EXERCISE DETAILS ▸
Return, exactly and in full, the lines of the records below starting at the one with "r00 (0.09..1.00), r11" and ending at the one with "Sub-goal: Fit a", and no other lines.

RECORD EXCERPTS ▸
'''

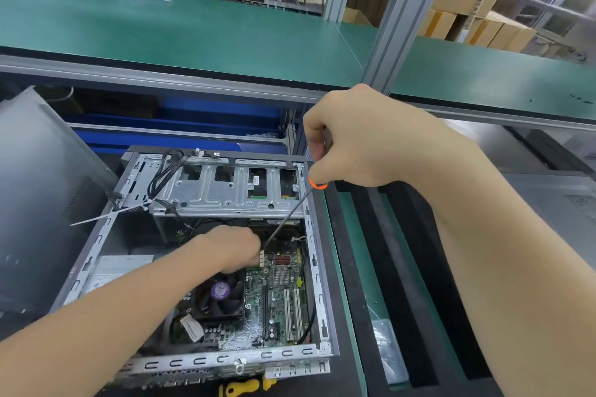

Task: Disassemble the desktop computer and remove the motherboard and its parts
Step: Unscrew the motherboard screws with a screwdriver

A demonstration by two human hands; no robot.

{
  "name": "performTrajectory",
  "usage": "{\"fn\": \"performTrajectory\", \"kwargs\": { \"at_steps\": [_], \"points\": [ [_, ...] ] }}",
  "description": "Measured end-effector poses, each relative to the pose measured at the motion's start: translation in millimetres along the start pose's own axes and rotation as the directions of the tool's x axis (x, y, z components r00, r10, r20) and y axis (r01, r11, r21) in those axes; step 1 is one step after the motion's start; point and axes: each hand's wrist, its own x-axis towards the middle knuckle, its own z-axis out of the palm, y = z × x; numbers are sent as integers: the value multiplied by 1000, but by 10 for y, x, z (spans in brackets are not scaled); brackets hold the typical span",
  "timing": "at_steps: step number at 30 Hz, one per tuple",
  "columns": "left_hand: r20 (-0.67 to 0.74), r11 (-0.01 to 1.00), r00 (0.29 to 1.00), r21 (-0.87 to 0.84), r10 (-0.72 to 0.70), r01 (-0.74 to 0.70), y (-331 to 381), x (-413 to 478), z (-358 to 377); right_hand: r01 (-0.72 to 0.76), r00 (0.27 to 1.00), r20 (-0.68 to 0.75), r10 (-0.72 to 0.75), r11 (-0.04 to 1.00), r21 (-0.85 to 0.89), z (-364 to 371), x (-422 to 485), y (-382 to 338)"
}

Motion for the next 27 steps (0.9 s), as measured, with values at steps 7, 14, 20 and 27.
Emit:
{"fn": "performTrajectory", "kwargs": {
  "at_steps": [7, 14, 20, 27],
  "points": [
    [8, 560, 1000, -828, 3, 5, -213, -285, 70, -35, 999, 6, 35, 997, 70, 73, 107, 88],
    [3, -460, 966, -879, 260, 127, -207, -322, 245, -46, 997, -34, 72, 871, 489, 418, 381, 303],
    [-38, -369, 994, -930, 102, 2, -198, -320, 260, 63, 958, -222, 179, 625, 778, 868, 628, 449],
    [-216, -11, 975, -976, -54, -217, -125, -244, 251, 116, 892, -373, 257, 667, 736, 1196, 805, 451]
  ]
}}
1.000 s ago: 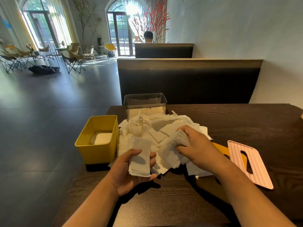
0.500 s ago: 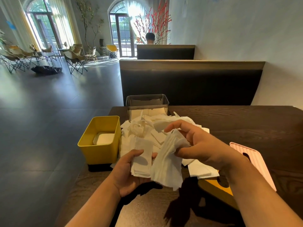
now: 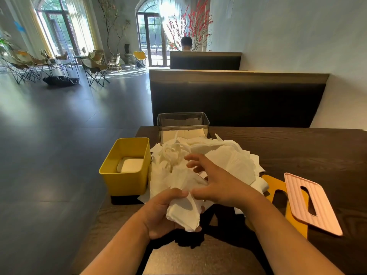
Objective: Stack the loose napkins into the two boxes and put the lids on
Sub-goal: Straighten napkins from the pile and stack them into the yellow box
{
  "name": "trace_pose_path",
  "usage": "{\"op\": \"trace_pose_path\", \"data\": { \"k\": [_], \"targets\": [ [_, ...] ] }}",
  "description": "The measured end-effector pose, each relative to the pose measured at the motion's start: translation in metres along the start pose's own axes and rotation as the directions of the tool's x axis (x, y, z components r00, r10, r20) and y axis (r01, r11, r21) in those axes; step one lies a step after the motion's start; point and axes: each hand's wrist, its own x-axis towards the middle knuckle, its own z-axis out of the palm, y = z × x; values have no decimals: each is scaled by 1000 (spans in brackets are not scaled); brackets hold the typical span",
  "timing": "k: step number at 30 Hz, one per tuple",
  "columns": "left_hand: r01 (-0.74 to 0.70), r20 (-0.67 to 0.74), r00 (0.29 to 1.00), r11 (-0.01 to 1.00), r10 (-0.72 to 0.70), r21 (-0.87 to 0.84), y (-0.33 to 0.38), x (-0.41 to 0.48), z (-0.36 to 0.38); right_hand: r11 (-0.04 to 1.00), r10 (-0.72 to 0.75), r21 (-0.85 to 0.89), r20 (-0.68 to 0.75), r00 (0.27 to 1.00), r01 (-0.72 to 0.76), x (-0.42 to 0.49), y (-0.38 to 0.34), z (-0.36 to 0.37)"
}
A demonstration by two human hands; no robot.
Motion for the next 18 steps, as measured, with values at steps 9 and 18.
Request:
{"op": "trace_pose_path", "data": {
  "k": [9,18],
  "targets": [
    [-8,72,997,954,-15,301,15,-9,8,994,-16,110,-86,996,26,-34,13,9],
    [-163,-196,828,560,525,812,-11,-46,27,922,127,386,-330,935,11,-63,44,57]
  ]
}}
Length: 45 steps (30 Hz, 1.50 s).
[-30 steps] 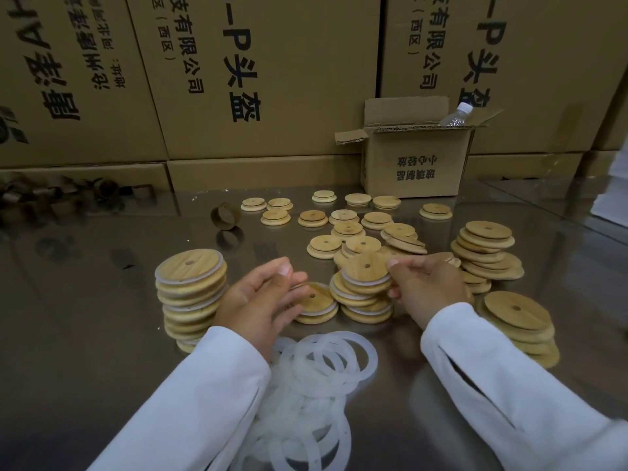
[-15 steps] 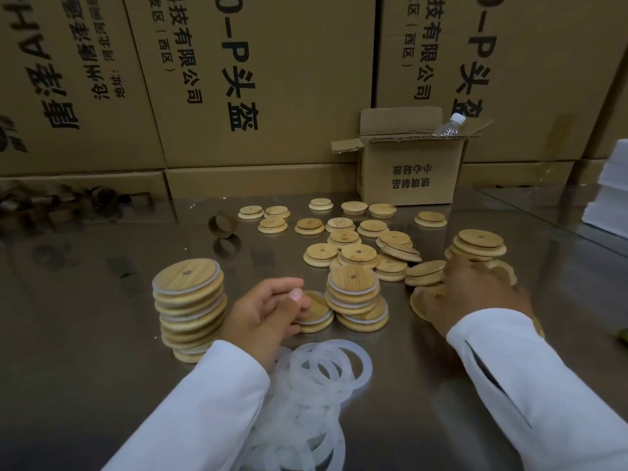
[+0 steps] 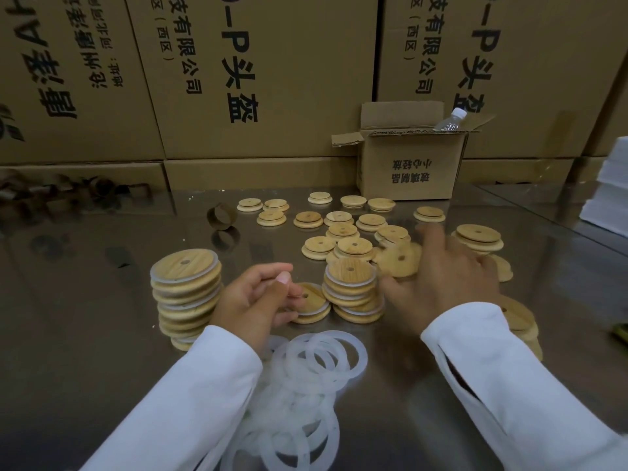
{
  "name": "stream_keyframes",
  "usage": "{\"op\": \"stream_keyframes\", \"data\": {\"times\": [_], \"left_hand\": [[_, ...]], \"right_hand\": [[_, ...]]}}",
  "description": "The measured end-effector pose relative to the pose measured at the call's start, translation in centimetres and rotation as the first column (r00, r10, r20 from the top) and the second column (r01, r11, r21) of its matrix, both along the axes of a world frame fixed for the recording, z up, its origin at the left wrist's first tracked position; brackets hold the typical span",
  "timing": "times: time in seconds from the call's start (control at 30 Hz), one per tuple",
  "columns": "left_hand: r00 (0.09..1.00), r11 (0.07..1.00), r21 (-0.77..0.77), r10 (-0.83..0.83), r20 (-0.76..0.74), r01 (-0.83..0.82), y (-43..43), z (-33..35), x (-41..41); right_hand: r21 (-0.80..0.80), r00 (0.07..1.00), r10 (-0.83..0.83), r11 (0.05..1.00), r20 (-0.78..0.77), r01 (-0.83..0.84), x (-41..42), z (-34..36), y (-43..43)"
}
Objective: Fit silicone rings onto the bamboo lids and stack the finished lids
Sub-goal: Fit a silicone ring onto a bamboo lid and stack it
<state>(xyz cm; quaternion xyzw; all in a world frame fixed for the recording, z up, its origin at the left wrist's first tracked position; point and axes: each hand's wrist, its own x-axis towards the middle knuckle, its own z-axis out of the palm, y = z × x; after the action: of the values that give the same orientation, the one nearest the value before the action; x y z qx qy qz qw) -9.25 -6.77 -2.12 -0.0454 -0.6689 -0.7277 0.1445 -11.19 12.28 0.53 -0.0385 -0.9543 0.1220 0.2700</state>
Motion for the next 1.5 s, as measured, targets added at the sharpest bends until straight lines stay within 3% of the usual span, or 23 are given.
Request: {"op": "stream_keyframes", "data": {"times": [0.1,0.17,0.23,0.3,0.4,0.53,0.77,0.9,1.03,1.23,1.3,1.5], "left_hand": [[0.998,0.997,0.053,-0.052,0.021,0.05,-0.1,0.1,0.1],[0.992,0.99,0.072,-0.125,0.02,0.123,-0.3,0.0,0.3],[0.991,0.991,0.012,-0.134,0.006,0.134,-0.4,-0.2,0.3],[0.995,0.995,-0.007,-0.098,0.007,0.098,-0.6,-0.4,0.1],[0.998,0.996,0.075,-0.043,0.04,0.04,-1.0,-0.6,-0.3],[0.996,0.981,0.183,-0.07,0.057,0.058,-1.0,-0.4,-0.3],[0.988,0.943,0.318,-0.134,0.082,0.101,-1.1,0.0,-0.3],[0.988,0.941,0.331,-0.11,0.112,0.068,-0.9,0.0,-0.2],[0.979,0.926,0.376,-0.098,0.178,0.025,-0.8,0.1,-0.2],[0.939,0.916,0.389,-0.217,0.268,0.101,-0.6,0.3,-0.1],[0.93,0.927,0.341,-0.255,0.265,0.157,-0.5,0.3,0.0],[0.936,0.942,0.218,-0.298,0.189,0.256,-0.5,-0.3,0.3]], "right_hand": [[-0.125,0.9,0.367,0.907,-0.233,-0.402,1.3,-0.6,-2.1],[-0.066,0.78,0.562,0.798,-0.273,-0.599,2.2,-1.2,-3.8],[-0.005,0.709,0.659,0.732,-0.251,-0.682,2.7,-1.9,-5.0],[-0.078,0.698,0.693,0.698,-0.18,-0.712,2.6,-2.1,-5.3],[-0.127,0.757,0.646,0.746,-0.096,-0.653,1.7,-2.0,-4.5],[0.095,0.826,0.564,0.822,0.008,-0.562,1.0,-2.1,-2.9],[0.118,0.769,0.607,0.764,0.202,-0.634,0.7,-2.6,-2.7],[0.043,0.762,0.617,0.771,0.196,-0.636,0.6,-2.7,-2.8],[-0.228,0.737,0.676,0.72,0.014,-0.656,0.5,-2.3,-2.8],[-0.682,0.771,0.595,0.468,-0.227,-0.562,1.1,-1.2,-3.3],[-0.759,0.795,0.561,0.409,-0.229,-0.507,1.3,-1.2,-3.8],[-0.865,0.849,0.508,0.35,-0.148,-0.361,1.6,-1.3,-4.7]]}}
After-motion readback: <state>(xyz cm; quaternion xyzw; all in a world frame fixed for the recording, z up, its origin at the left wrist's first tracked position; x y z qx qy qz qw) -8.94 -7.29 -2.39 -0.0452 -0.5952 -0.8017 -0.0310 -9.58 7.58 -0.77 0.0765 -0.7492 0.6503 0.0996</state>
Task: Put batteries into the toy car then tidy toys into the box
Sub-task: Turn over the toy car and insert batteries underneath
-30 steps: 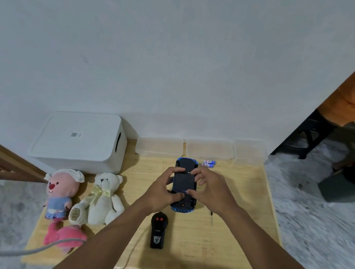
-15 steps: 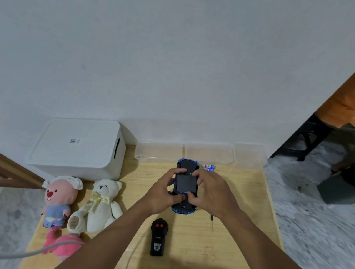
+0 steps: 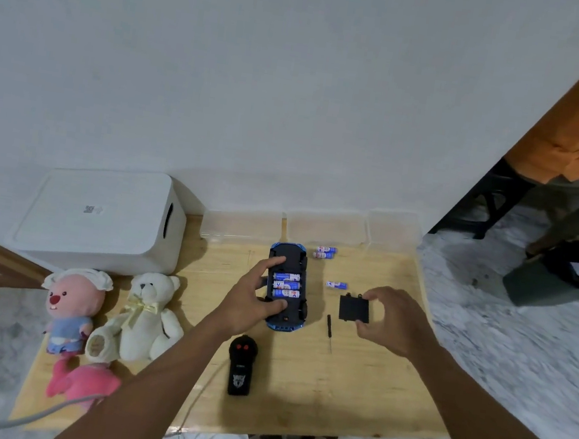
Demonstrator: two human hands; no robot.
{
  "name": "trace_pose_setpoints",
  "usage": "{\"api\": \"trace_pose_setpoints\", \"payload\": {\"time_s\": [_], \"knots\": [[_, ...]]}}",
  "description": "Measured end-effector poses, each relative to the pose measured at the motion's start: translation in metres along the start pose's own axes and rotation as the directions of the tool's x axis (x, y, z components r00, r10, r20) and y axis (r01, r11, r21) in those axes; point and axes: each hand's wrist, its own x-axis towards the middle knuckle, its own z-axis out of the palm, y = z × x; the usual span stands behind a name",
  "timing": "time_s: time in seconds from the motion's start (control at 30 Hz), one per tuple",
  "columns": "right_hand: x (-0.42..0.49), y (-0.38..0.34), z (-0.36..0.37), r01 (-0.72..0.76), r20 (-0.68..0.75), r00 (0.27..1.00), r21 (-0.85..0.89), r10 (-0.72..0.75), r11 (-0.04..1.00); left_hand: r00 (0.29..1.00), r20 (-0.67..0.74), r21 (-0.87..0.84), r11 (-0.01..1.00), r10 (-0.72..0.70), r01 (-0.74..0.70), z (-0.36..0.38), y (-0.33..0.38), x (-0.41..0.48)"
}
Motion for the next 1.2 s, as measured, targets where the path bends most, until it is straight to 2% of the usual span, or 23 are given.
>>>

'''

TASK RESULT ▸
  "columns": "left_hand: r00 (0.09..1.00), r11 (0.07..1.00), r21 (-0.77..0.77), r10 (-0.83..0.83), r20 (-0.76..0.74), r01 (-0.83..0.82), y (-43..43), z (-33..35), x (-41..41); right_hand: r21 (-0.80..0.80), r00 (0.07..1.00), r10 (-0.83..0.83), r11 (0.05..1.00), r20 (-0.78..0.77), r01 (-0.83..0.84), x (-41..42), z (-34..36), y (-43..43)"
}
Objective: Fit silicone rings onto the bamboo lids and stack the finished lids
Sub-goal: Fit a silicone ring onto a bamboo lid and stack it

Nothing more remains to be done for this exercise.